John Muir
[Self-described "Poetico-trampo-geologist-botanist and ornithologist-naturalist etc.", b. 1838, Dunbar, Scotland, d. 1914, Los Angeles.]

 See how willingly Nature poses herself upon photographers’ plates. No earthly chemicals are so sensitive as those of the human soul. 

Walker Evans
[Photographer, b. 1903, St. Louis, Missouri, d. 1975, New Haven, Connecticut.]

 ...nature photographs downright bore me for some reason or other. I think: “Oh, yes. Look at that sand dune. What of it?” 

André Kertész
[Photographer, b. 1894, Budapest, Hungary, d. 1985, New York.]

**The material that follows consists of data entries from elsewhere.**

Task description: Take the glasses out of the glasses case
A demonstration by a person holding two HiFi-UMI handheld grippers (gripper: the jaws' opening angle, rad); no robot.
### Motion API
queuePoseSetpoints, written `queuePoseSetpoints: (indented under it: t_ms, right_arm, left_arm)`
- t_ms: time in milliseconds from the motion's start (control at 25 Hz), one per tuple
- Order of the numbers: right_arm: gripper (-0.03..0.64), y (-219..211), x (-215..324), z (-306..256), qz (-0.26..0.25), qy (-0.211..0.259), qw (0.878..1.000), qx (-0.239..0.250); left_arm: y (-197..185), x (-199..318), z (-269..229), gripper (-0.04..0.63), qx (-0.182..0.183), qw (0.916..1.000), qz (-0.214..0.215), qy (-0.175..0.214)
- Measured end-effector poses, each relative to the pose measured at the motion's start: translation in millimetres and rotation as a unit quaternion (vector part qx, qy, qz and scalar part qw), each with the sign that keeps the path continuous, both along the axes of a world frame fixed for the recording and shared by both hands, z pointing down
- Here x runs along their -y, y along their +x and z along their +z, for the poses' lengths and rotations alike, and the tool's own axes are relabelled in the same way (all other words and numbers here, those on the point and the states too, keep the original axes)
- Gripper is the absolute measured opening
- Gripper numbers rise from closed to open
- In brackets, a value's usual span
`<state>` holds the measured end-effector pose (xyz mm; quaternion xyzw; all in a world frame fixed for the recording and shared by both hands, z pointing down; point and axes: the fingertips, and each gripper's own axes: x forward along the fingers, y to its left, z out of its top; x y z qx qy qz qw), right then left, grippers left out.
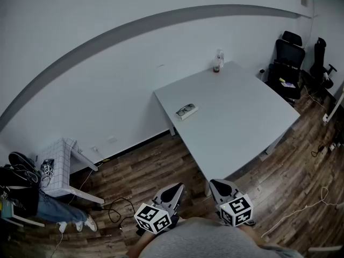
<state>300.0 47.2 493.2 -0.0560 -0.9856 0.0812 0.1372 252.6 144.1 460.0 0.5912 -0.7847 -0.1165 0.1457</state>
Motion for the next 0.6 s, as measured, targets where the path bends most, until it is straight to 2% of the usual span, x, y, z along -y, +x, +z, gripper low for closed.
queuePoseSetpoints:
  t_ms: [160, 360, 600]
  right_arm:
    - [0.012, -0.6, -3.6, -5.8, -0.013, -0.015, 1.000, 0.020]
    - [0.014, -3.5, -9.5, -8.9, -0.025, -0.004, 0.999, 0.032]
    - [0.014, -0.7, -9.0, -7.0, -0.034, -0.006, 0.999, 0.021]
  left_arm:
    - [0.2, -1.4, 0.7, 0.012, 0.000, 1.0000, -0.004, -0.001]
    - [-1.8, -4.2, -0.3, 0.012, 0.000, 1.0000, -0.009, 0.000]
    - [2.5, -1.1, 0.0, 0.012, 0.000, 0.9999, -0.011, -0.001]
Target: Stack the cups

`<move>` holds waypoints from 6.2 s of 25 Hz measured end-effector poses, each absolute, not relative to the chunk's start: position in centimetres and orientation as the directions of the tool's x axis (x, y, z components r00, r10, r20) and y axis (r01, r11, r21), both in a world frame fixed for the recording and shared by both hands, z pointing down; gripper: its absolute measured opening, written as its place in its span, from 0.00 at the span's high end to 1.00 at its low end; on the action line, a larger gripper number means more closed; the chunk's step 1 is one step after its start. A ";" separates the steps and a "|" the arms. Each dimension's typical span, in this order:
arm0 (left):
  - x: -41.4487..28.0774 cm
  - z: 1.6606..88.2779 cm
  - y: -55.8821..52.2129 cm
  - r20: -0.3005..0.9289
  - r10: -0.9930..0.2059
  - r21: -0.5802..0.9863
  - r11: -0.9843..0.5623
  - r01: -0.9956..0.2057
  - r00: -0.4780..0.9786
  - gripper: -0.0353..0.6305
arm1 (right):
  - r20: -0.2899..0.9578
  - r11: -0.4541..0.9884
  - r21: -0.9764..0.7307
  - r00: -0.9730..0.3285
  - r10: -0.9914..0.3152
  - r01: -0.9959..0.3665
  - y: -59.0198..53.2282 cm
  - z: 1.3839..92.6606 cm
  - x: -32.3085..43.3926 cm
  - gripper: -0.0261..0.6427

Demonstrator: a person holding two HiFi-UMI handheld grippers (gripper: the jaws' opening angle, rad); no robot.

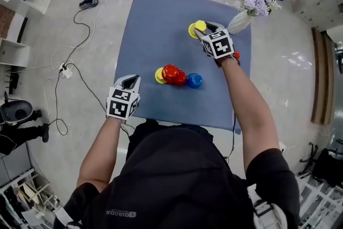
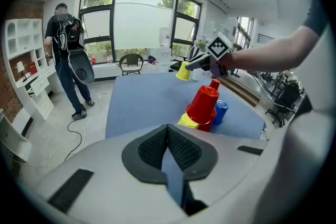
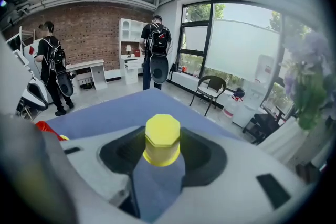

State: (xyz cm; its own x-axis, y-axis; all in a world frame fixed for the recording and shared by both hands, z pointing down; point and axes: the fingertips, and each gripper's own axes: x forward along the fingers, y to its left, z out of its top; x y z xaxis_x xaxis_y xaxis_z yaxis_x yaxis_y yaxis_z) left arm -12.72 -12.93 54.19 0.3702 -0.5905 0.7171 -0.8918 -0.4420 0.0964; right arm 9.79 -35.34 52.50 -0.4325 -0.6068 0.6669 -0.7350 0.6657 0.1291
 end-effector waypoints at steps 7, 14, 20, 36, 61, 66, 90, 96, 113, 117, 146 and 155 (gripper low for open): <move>-11.7 53.0 -13.4 0.674 -0.600 0.185 -0.429 -0.884 0.432 0.94 | 0.632 0.609 0.065 -0.440 -0.638 -0.791 -30.9 49.9 12.3 0.65; -11.0 51.6 -13.7 0.646 -0.613 0.168 -0.468 -0.868 0.455 0.94 | 0.613 0.581 0.020 -0.449 -0.650 -0.814 -24.3 48.3 13.9 0.65; -11.0 51.2 -13.1 0.643 -0.602 0.156 -0.503 -0.850 0.474 0.94 | 0.602 0.569 0.004 -0.453 -0.658 -0.822 -19.3 47.4 14.2 0.65; -9.8 51.8 -11.3 0.647 -0.564 0.154 -0.563 -0.812 0.514 0.94 | 0.686 0.579 0.042 -0.398 -0.609 -0.814 -14.0 51.0 10.2 0.65; -10.3 52.0 -11.3 0.649 -0.553 0.164 -0.568 -0.806 0.522 0.94 | 0.752 0.645 0.069 -0.385 -0.535 -0.761 -14.4 53.0 7.0 0.65; -10.5 52.1 -11.2 0.652 -0.551 0.165 -0.566 -0.808 0.520 0.94 | 0.752 0.648 0.066 -0.389 -0.532 -0.759 -14.3 53.1 6.8 0.65; -9.6 51.8 -11.6 0.640 -0.558 0.161 -0.575 -0.802 0.529 0.94 | 0.710 0.628 0.051 -0.413 -0.570 -0.777 -13.2 50.9 8.1 0.64; -8.8 51.3 -11.7 0.634 -0.558 0.156 -0.587 -0.794 0.537 0.94 | 0.667 0.638 0.022 -0.464 -0.583 -0.770 -12.0 49.4 8.2 0.64; -7.3 50.6 -11.3 0.625 -0.577 0.153 -0.569 -0.808 0.525 0.94 | 0.555 0.434 -0.032 -0.377 -0.741 -0.900 -14.1 49.1 17.8 0.64; -7.2 51.0 -10.7 0.633 -0.586 0.150 -0.548 -0.823 0.505 0.94 | 0.583 0.392 -0.005 -0.322 -0.746 -0.920 -14.7 50.5 20.2 0.64; -6.5 50.6 -9.1 0.661 -0.631 0.135 -0.431 -0.892 0.406 0.94 | 0.714 0.276 0.089 -0.131 -0.688 -0.957 -25.9 59.2 30.2 0.63; -7.8 50.9 -8.9 0.671 -0.631 0.134 -0.412 -0.901 0.388 0.94 | 0.730 0.253 0.101 -0.101 -0.676 -0.962 -27.1 60.4 30.4 0.63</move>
State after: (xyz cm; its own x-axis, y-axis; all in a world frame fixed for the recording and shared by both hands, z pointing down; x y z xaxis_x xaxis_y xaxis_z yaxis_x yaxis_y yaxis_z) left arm -7.82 -8.85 50.93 0.3883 -0.6313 0.6714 -0.9013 -0.4119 0.1341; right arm 30.35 -27.06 60.40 -0.1013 -0.6759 0.7300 -0.9622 0.2529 0.1006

 Photography cannot make nature more beautiful. Nature is the most beautiful thing in the world. You can show the beauty, illustrate it, but it is never the real beauty—very far from it. 

Heinrich Heine
[Writer, b. 1797, Düsseldorf, Germany, d. 1856, Paris.]

 Photography is a witness against the mistaken opinion that art is an imitation of nature. 

Wynn Bullock
[Photographer, b. 1902, Chicago, Illinois, d. 1975, Monterey, California.]

 I didn’t want to tell the tree or weed what it was. I wanted it to tell me something and through me express its meaning in nature. 

Henri Matisse
[Artist, b. 1869, Le Cateau-Cambrésis, France, d. 1954, Nice, France.]

 Photographs will always be impressive because they show us nature, and all artists will find in them a world of sensations. The photographer must therefore intervene as little as possible, so as not to cause photography to lose the objective charm which it naturally possesses, notwithstanding its defects. 

Alfred Stieglitz
[Photographer and curator, b. 1864, Hoboken, New Jersey, d. 1946, New York.]

 The sharp outlines which we Americans are so proud of as being proof of great perfection in our art are untrue to Nature, and hence an abomination to the artist. (1892) 

Rosalind Krauss
[Writer, critic, and historian, b. 1941, Washington, D.C., lives in New York.]

 If we are to generalize the aesthetic of surrealism, the concept of Convulsive Beauty is at the core of that aesthetic: reducing to an experience of reality transformed into a representation. Surreality is, we could say, nature convulsed into a kind of writing. The special access that photography has to this experience is its privileged connection to the real.